Basic data for this project

Description

Malaria remains one of the most severe infectious diseases worldwide, causing high morbidity and mortality, particularly in sub‑Saharan Africa. Rising resistance to artemisinin derivatives and partner drugs threatens current therapies, creating an urgent need for antimalarials with novel mode of action and improved resistance profiles. We have developed 3‑hydroxypropanamidines (HPAs), a new chemotype combining features of aryl amino alcohol antimalarials with an amidine scaffold. The lead 7d (SAKK374), derived from TKK130, shows nanomolar potency against drug‑sensitive and resistant Plasmodium falciparum strains and clinical isolates. It inhibits heme detoxification, displays medium parasite‑killing kinetics, and cures infected mice after oral administration. HPAs also show a high barrier to resistance and favorable in vivo pharmacokinetics, while hERG K⁺ channel inhibition remains a key liability.
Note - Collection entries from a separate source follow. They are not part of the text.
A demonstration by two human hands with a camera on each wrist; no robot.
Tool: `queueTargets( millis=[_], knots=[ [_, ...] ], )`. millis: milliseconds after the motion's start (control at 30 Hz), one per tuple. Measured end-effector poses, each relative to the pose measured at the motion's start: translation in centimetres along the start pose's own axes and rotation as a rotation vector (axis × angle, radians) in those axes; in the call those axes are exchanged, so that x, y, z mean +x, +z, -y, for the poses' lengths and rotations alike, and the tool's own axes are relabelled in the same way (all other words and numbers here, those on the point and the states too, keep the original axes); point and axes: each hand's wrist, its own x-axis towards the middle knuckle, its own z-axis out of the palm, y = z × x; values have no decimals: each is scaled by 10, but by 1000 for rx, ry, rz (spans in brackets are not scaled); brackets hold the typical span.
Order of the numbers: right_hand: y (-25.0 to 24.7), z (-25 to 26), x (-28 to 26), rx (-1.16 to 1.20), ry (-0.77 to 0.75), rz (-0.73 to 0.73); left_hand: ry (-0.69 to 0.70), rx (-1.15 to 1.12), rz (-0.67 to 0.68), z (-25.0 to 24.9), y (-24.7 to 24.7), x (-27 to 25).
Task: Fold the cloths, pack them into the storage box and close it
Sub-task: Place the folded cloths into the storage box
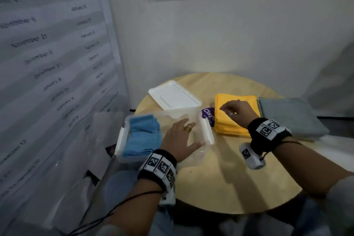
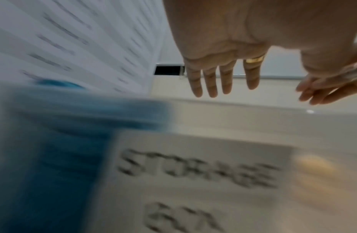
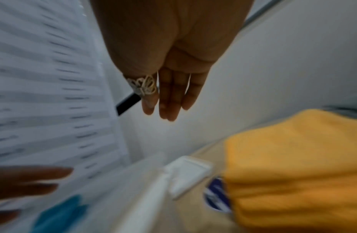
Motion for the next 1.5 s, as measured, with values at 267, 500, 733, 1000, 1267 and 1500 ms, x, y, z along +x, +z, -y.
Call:
queueTargets(
  millis=[267,500,733,1000,1267,1500],
  knots=[
    [-11,-151,-60,-393,549,90,-175,141,52,-90,65,38],
    [-21,-192,-69,-516,558,217,-72,192,92,-86,82,67],
    [-17,-200,-65,-625,527,154,-45,209,124,-98,88,98],
    [-43,-182,-63,-574,372,-149,-51,345,125,-109,81,106],
    [-62,-131,-77,-395,165,-156,340,-88,-99,-179,67,99],
    [-79,-102,-105,16,124,-13,206,-460,102,-175,22,114]
  ],
)
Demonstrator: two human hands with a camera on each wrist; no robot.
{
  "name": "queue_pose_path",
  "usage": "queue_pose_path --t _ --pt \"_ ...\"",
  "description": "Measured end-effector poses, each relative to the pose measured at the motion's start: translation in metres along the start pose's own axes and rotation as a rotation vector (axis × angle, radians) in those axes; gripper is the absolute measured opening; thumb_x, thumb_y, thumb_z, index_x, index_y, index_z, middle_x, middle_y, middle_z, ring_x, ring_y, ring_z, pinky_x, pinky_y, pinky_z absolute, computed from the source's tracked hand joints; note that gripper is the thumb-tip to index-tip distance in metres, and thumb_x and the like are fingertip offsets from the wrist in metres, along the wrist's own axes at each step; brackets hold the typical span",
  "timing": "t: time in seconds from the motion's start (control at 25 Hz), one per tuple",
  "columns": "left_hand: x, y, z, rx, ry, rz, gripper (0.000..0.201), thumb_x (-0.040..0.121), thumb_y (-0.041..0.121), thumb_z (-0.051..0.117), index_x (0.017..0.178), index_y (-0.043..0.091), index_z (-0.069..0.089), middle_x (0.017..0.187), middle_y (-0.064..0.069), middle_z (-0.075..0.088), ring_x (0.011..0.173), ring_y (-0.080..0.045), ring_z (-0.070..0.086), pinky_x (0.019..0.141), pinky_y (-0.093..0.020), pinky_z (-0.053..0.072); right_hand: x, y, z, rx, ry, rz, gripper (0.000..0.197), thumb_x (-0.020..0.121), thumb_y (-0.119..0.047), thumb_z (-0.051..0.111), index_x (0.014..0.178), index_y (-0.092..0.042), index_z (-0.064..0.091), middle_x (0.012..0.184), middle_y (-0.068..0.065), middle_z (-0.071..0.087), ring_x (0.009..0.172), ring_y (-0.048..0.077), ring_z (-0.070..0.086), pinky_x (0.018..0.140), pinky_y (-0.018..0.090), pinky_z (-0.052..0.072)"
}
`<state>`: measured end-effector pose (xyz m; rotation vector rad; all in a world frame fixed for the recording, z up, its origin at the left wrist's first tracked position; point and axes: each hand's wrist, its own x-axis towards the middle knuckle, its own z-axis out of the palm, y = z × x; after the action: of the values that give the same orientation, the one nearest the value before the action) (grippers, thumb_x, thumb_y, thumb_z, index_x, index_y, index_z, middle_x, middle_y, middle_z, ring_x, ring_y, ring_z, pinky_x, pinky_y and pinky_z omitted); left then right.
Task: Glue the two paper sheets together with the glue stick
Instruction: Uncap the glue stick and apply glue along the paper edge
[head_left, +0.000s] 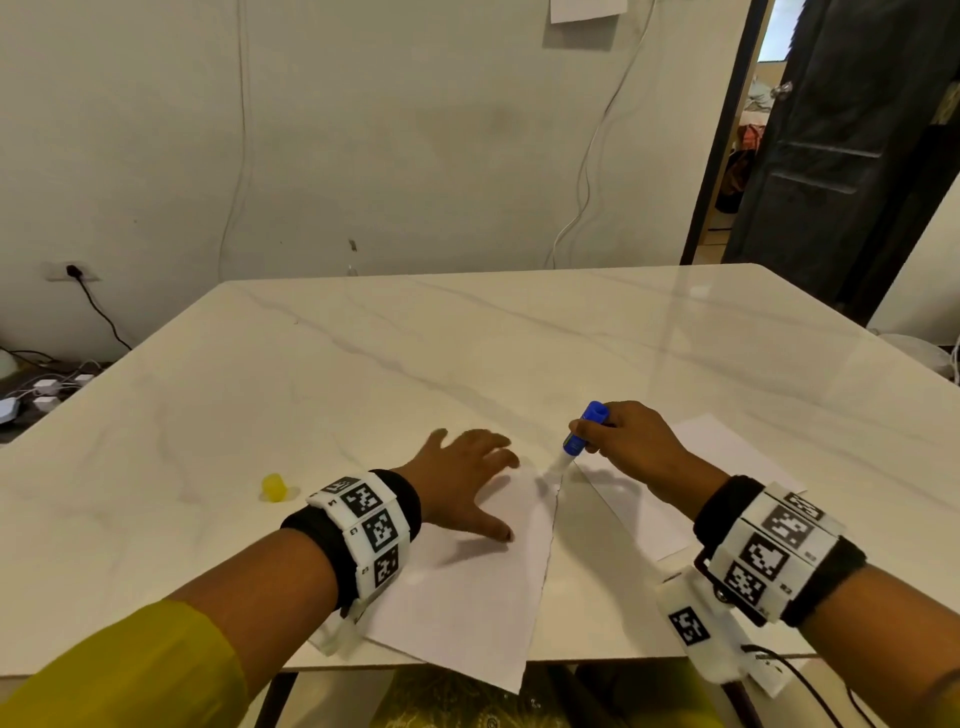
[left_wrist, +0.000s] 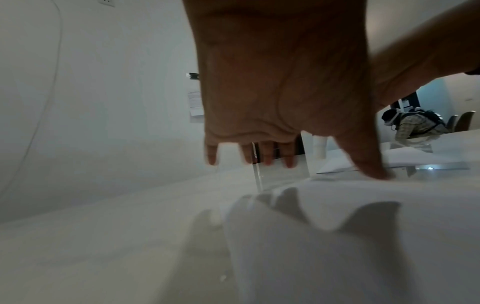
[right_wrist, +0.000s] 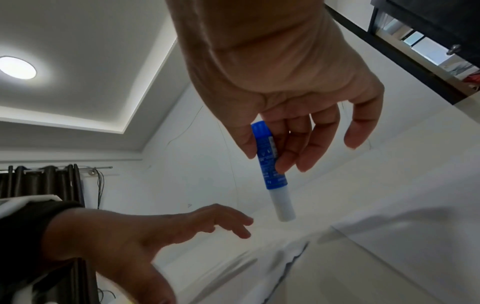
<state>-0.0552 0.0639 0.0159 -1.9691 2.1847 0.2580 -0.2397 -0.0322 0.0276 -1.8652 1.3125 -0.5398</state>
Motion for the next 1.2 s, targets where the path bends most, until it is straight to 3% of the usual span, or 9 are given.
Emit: queue_pose_path --t 0.04,0.12,0.24,0.36,0.84,1.08,1.2 --pt "0.002 0.001 0.001 -0.023 -0.089 0.088 0.087 0.077 0.062 0.057 0.146 0.024 0.019 0.159 0.002 0.006 0.146 -0.019 0.007 0.117 -0.047 0.013 0.005 0.0 0.002 -0.021 0.006 -0.002 0.041 0.085 -0.037 0.056 0.095 0.002 0.065 0.08 0.01 0.06 0.072 0.023 0.05 0.075 0.039 0.041" --pt "0.005 0.0 0.007 -0.086 -0.228 0.106 0.092 0.079 0.057 0.057 0.149 0.026 0.006 0.159 0.005 -0.006 0.147 -0.016 -0.006 0.12 -0.042 0.004 0.012 0.0 0.005 -0.045 0.015 -0.001 0.042 0.085 -0.038 0.056 0.097 0.002 0.064 0.086 0.018 0.064 0.072 0.023 0.049 0.074 0.038 0.039" --pt "0.009 -0.004 0.015 -0.135 -0.245 -0.004 0.094 0.08 0.06 0.054 0.149 0.027 0.0 0.159 0.006 -0.01 0.147 -0.016 -0.005 0.119 -0.044 0.013 0.022 0.001 0.007 -0.068 0.038 0.003 0.041 0.085 -0.038 0.056 0.098 0.001 0.064 0.099 0.022 0.068 0.075 0.023 0.051 0.082 0.045 0.045" --pt "0.014 -0.008 0.013 -0.113 -0.218 -0.088 0.093 0.08 0.064 0.049 0.149 0.027 -0.002 0.159 0.004 -0.01 0.147 -0.018 -0.003 0.117 -0.046 0.019 0.032 -0.002 0.01 -0.109 0.046 0.007 0.042 0.085 -0.04 0.056 0.099 -0.002 0.063 0.101 0.019 0.068 0.077 0.023 0.052 0.089 0.046 0.045" --pt "0.02 -0.009 0.025 0.002 -0.173 -0.096 0.089 0.083 0.067 0.038 0.148 0.025 -0.006 0.159 -0.002 -0.011 0.147 -0.025 -0.001 0.116 -0.048 0.018 0.059 -0.02 0.035 -0.189 -0.096 -0.018 0.021 0.086 -0.036 0.057 0.081 -0.017 0.051 0.092 0.005 0.053 0.087 0.024 0.048 0.094 0.047 0.041" --pt "0.019 -0.009 0.024 0.007 -0.173 -0.095 0.09 0.083 0.067 0.038 0.148 0.026 -0.007 0.159 -0.002 -0.012 0.147 -0.025 -0.002 0.117 -0.047 0.018 0.064 -0.023 0.041 -0.26 -0.098 -0.026 0.024 0.087 -0.038 0.054 0.092 -0.015 0.052 0.095 0.004 0.051 0.088 0.022 0.046 0.093 0.044 0.04" --pt "0.019 -0.01 0.024 0.003 -0.163 -0.092 0.09 0.083 0.067 0.039 0.149 0.025 -0.005 0.159 -0.002 -0.01 0.147 -0.025 -0.001 0.117 -0.048 0.018 0.065 -0.026 0.042 -0.336 -0.088 -0.017 0.036 0.089 -0.04 0.051 0.109 -0.011 0.056 0.099 0.002 0.05 0.092 0.022 0.046 0.096 0.043 0.037"
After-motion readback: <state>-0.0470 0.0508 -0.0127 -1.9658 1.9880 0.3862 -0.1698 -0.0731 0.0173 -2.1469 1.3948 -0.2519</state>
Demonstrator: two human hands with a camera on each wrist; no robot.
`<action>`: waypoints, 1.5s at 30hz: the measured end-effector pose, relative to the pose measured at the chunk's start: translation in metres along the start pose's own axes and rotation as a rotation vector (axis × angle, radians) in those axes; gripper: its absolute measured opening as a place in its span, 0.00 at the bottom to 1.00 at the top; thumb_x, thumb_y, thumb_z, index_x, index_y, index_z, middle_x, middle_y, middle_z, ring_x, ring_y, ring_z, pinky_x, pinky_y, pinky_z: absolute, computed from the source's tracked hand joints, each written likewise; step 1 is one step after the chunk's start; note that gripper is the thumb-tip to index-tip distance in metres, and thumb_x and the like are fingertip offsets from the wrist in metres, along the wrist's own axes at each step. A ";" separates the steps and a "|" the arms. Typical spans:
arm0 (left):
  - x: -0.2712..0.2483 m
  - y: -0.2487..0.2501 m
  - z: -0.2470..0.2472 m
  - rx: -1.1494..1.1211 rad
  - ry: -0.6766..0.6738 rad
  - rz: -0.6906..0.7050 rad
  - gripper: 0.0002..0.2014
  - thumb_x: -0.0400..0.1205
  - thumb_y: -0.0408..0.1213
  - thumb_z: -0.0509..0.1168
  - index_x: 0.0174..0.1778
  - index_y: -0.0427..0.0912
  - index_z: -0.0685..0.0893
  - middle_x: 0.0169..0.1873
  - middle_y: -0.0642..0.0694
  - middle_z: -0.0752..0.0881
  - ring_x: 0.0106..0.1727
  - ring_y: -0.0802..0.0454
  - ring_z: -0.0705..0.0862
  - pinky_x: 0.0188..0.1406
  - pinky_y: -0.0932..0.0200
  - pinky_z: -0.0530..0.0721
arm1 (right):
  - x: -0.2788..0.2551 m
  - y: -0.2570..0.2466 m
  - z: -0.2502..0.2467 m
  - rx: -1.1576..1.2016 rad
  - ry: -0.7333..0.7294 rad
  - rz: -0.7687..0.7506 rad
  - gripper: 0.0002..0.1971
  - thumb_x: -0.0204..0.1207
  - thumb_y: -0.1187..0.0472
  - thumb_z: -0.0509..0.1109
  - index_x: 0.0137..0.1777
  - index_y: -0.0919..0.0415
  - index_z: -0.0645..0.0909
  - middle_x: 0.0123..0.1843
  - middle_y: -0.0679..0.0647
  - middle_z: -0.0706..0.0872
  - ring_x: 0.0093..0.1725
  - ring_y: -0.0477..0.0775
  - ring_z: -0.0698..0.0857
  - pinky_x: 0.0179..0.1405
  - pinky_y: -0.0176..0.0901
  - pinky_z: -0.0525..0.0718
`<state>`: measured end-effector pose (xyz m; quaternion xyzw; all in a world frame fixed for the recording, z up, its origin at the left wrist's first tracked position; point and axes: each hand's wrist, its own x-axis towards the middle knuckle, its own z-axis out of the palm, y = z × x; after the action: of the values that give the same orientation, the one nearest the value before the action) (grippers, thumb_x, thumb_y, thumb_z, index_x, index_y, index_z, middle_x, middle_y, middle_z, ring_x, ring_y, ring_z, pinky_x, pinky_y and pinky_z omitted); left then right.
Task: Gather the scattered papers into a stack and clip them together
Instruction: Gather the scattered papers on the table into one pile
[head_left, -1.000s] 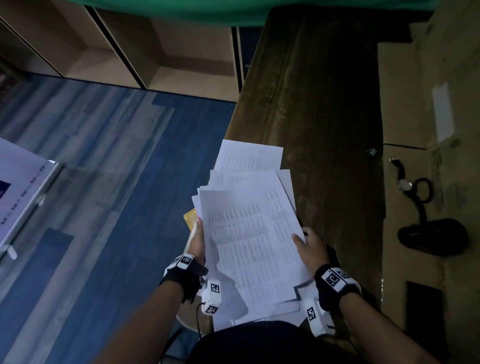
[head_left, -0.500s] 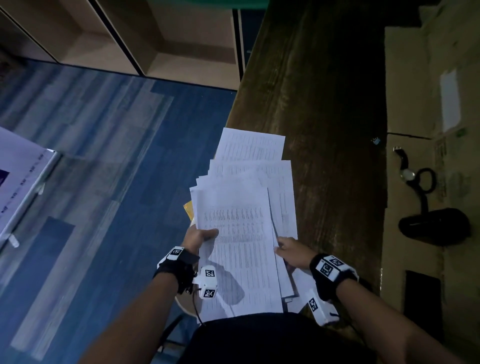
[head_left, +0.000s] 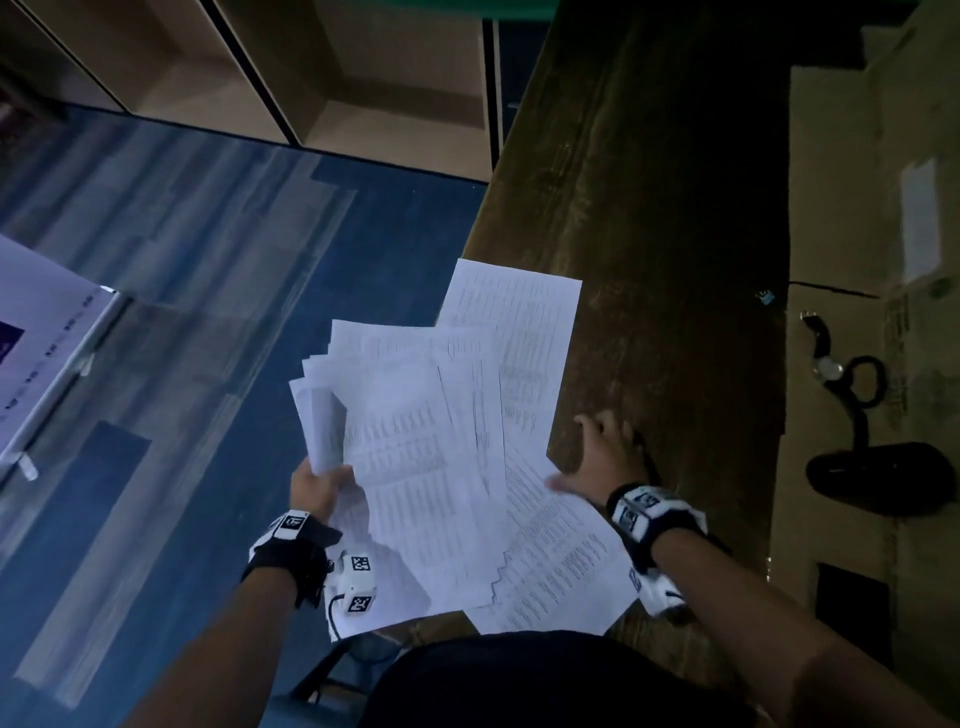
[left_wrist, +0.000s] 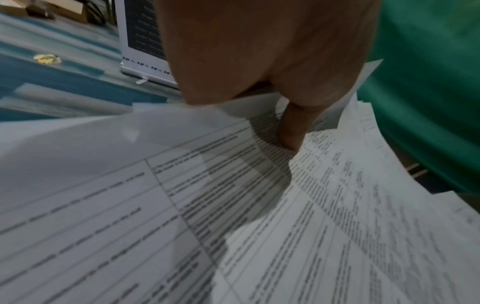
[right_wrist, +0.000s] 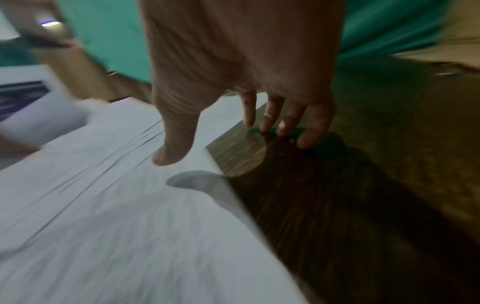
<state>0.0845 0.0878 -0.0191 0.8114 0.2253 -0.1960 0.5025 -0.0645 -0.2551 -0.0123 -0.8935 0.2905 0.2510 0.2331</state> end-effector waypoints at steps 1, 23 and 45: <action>0.000 -0.004 -0.002 0.023 -0.003 0.001 0.04 0.71 0.23 0.68 0.38 0.31 0.80 0.32 0.38 0.81 0.34 0.45 0.78 0.35 0.55 0.78 | -0.008 -0.007 0.008 -0.122 -0.004 -0.061 0.58 0.49 0.28 0.77 0.79 0.49 0.59 0.77 0.56 0.61 0.75 0.62 0.64 0.70 0.66 0.72; 0.007 -0.009 -0.011 -0.251 0.041 -0.095 0.20 0.76 0.21 0.70 0.65 0.28 0.82 0.57 0.35 0.86 0.57 0.37 0.85 0.65 0.41 0.82 | 0.040 -0.035 -0.016 0.605 0.079 0.112 0.14 0.76 0.56 0.71 0.54 0.66 0.81 0.53 0.63 0.88 0.53 0.64 0.87 0.49 0.47 0.81; 0.024 -0.032 -0.020 -0.373 -0.068 -0.197 0.20 0.75 0.23 0.71 0.64 0.35 0.84 0.61 0.33 0.88 0.63 0.31 0.86 0.67 0.27 0.79 | 0.138 -0.074 -0.043 0.163 0.222 -0.117 0.16 0.68 0.55 0.81 0.35 0.57 0.74 0.87 0.57 0.52 0.85 0.63 0.51 0.82 0.60 0.58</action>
<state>0.0884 0.1224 -0.0473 0.6713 0.3187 -0.2263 0.6297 0.0939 -0.2814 -0.0399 -0.9093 0.2813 0.1123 0.2854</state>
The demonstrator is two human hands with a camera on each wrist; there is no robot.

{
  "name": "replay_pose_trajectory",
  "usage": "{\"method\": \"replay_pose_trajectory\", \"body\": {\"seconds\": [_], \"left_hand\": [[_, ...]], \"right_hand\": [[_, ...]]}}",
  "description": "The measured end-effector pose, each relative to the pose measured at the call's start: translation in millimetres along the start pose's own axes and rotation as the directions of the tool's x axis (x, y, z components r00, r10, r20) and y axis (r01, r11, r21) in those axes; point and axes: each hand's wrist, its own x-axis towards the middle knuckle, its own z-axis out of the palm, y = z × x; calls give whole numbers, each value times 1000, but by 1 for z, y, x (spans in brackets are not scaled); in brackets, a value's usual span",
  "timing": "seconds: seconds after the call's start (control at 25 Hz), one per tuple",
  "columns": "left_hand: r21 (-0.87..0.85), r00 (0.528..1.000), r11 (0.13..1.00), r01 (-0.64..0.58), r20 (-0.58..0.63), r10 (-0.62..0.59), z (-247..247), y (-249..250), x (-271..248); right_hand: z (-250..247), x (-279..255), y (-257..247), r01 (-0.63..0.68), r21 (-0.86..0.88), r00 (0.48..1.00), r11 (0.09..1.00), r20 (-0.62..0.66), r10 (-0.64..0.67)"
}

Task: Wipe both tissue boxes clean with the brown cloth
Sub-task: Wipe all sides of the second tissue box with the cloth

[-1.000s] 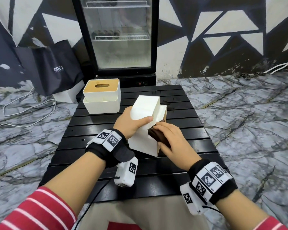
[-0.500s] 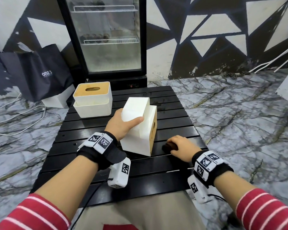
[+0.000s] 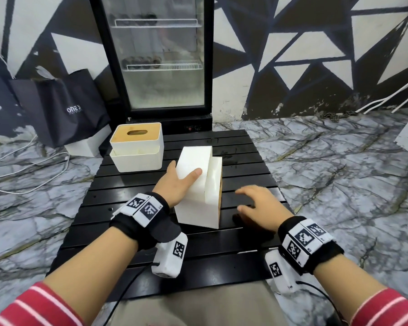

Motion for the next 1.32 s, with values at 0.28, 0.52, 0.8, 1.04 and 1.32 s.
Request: {"method": "replay_pose_trajectory", "body": {"seconds": [0.28,0.52,0.8,1.04,1.32], "left_hand": [[251,989,961,-112,122,84,-27,-8,4],[460,992,879,-123,31,123,-47,-14,-4],[194,980,971,-137,-119,161,-50,-1,-13],[94,972,988,-122,-189,138,-49,-5,-12],[-27,1000,1000,-15,-13,14,-63,-22,-27]], "right_hand": [[-11,-1,-85,317,44,939,947,-153,-307],[-11,-5,-66,231,-22,964,973,-127,-232],[-18,4,-62,122,167,983,978,-159,-95],[-14,9,-79,8,387,972,922,-218,84],[-14,2,-78,4,466,987,885,-145,71]]}}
Based on our filter system and MMV (Medicines for malaria venture) guidelines for preclinical drug development, the project will optimize HPAs by modifying the benzamidine moiety, replacing the phenanthrene core with alternative scaffolds, conducting comprehensive in vitro parasitology profiling (potency, selectivity, speed of action, resistance potential) and mode of action studies, evaluating pharmacokinetics, and assessing in vivo efficacy in mouse models, while carefully monitoring hERG K⁺ channel inhibition to enhance safety. This work aims to provide optimized HPA derivatives with improved efficacy and selectivity, advancing them toward late stage preclinical development.